|
XML and PDF in digital printing
irreconcilable differences?
|
 |
In the world of trade book publishing where PDF workflows are just beginning
to be accepted, XML workflows are still largely unknown. This discussion will
highlight one approach to merging the two types of workflow to create a highly
successful digital printing and eBook distribution operation.
Motivation
Early in 1999 Barnes & Noble identified the need to establish a
conversion operation to support its eBook and print-on-demand (POD) plans.

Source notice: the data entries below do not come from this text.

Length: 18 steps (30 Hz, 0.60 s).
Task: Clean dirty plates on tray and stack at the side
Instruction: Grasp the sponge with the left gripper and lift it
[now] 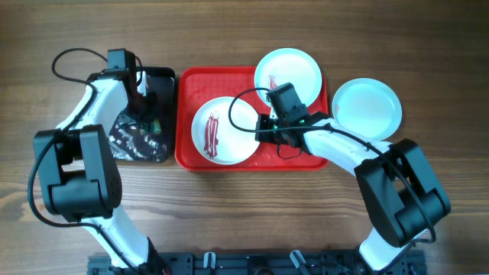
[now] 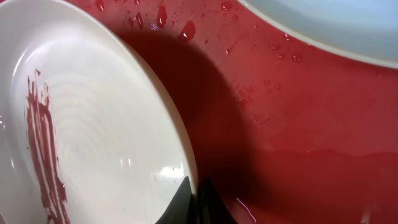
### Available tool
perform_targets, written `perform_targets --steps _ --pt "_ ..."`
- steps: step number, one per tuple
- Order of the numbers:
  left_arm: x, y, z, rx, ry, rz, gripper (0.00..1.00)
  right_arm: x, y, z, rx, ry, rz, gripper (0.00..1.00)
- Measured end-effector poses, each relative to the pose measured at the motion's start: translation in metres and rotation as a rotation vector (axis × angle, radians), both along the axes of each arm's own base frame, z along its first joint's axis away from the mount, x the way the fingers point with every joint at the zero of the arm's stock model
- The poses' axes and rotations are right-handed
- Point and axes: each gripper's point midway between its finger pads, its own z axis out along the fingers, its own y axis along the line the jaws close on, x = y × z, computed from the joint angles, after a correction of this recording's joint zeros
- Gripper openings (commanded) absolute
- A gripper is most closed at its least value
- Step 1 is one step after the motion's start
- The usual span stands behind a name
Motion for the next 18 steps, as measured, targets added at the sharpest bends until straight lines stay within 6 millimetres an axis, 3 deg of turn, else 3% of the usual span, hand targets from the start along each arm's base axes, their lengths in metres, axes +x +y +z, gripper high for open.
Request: perform_targets --steps 5,10,12,18 --pt "0.006 -0.001 0.021 -0.008 -0.031 0.006 0.04 0.000 0.001 0.000 0.004 -0.001 0.002 0.04" --pt "0.022 -0.002 0.077 -0.009 -0.176 0.010 0.04 0.000 0.001 0.001 0.008 0.000 0.004 0.04" --pt "0.023 -0.002 0.088 -0.010 -0.200 0.009 0.04 0.000 0.001 0.001 0.008 0.001 0.004 0.04" --pt "0.019 -0.004 0.088 -0.021 -0.185 0.007 0.04 -0.001 0.002 0.001 0.010 0.002 0.006 0.04"
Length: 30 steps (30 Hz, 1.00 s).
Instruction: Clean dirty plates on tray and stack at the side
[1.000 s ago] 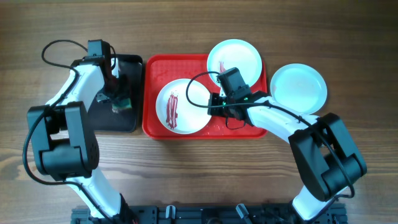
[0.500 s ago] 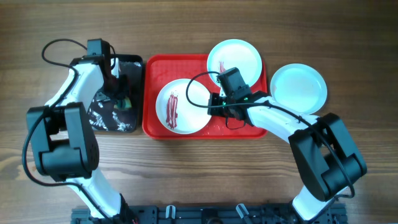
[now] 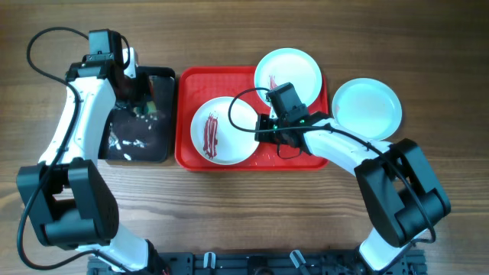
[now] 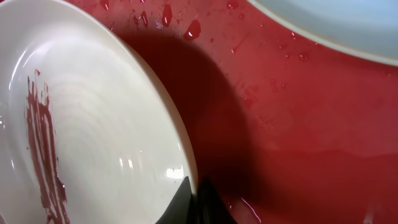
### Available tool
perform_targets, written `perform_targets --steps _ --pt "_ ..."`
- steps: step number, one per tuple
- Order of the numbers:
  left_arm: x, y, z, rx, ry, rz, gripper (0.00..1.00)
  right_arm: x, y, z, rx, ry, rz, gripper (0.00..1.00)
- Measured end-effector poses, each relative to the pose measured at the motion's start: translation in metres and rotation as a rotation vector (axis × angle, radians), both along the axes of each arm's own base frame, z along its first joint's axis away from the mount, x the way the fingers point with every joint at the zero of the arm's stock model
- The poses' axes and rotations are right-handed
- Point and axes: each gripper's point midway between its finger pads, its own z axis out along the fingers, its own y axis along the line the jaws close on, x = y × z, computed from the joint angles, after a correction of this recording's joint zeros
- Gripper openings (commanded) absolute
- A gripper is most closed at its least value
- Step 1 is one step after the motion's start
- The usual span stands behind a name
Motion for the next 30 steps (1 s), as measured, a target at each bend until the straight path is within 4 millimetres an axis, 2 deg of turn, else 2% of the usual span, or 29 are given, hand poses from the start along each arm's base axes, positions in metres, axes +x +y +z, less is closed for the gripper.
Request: perform_targets --steps 6,10,15,20,22,30 --pt "-0.002 -0.002 -0.001 -0.013 0.007 -0.004 0.04 0.000 0.000 0.000 0.000 0.000 0.000 0.04" --pt "-0.002 -0.014 0.000 -0.065 0.007 -0.028 0.04 -0.001 0.002 0.001 0.009 0.005 0.005 0.04" --pt "-0.003 -0.050 0.002 -0.121 0.006 -0.107 0.04 -0.002 0.003 0.001 0.017 0.009 0.010 0.04" --pt "0.001 -0.100 0.001 -0.150 -0.031 -0.206 0.04 -0.002 0.003 0.001 0.018 0.009 0.011 0.04" --pt "-0.003 -0.113 -0.007 -0.164 -0.029 -0.214 0.04 -0.002 0.003 0.001 0.018 0.008 0.011 0.04" --pt "-0.038 -0.152 -0.063 -0.174 0.099 -0.265 0.04 -0.001 0.004 0.002 0.022 0.002 0.011 0.04"
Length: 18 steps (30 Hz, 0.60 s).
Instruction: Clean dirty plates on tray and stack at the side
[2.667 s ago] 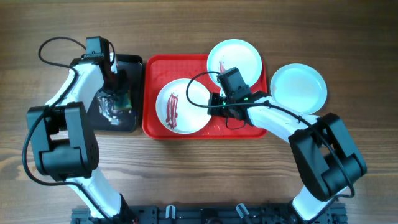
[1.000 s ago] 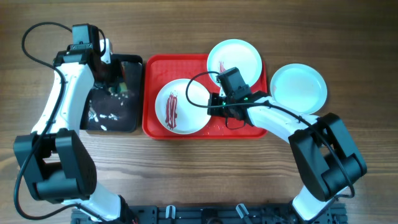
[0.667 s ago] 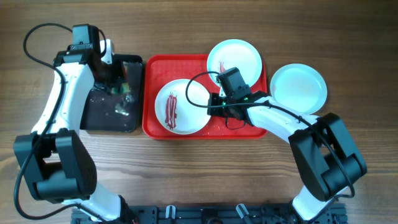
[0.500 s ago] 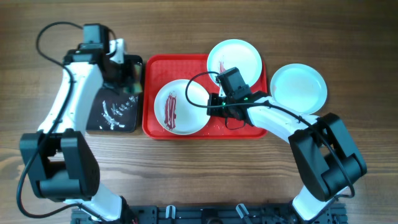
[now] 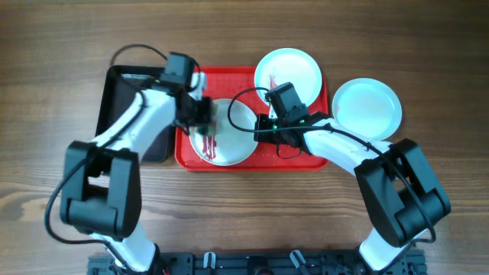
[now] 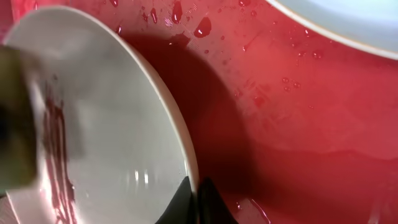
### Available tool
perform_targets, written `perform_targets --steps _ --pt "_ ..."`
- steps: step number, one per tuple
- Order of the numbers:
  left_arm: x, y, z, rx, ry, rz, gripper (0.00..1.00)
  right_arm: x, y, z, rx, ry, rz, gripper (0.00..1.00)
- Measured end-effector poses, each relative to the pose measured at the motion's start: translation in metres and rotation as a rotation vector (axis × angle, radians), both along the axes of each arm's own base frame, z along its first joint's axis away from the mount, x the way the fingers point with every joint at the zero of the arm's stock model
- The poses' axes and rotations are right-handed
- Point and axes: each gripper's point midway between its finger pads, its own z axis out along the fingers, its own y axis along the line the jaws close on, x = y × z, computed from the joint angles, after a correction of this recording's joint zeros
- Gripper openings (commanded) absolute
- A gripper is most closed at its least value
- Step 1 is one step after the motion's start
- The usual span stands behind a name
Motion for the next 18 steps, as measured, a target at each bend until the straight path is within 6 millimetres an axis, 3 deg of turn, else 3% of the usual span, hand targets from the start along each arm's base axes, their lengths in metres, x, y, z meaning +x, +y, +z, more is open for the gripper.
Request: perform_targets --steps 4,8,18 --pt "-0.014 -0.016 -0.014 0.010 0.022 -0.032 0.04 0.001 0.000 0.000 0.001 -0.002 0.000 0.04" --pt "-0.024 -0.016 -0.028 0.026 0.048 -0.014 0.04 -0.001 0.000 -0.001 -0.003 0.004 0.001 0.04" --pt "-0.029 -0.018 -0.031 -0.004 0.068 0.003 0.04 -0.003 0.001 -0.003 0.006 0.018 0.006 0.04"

The company was already implementing plans around eBooks with an investment
in NuvoMedia (now Gemstar) and planned efforts with Microsoft to support their
MS Reader launch and with Glassbook to provide distribution of the Glassbook
reader and titles on its site. B&N was also in the midst of planning a
POD deal with IBM to install InfoPrint 4000 and InfoColor 70 equipment in
its Memphis, TN distribution operation.
B&N looked around for partners in establishing the operation, but
couldn’t find companies that were able to achieve the necessary quality
at a reasonable cost. Target quality was 99.998% character accuracy –
better than that provided by traditional typesetting – along with commercial
grade tagging and page make-up at quality levels acceptable to trade publishers.
The operation had to be focused on conversion of hardcopy backlist versus
electronic files due to the large amounts of content in that format. The trade
book industry is only now moving into fully digital workflows and for most
trade titles published today, the publisher still usually doesn’t have
the file as it was finally printed in a manageable format.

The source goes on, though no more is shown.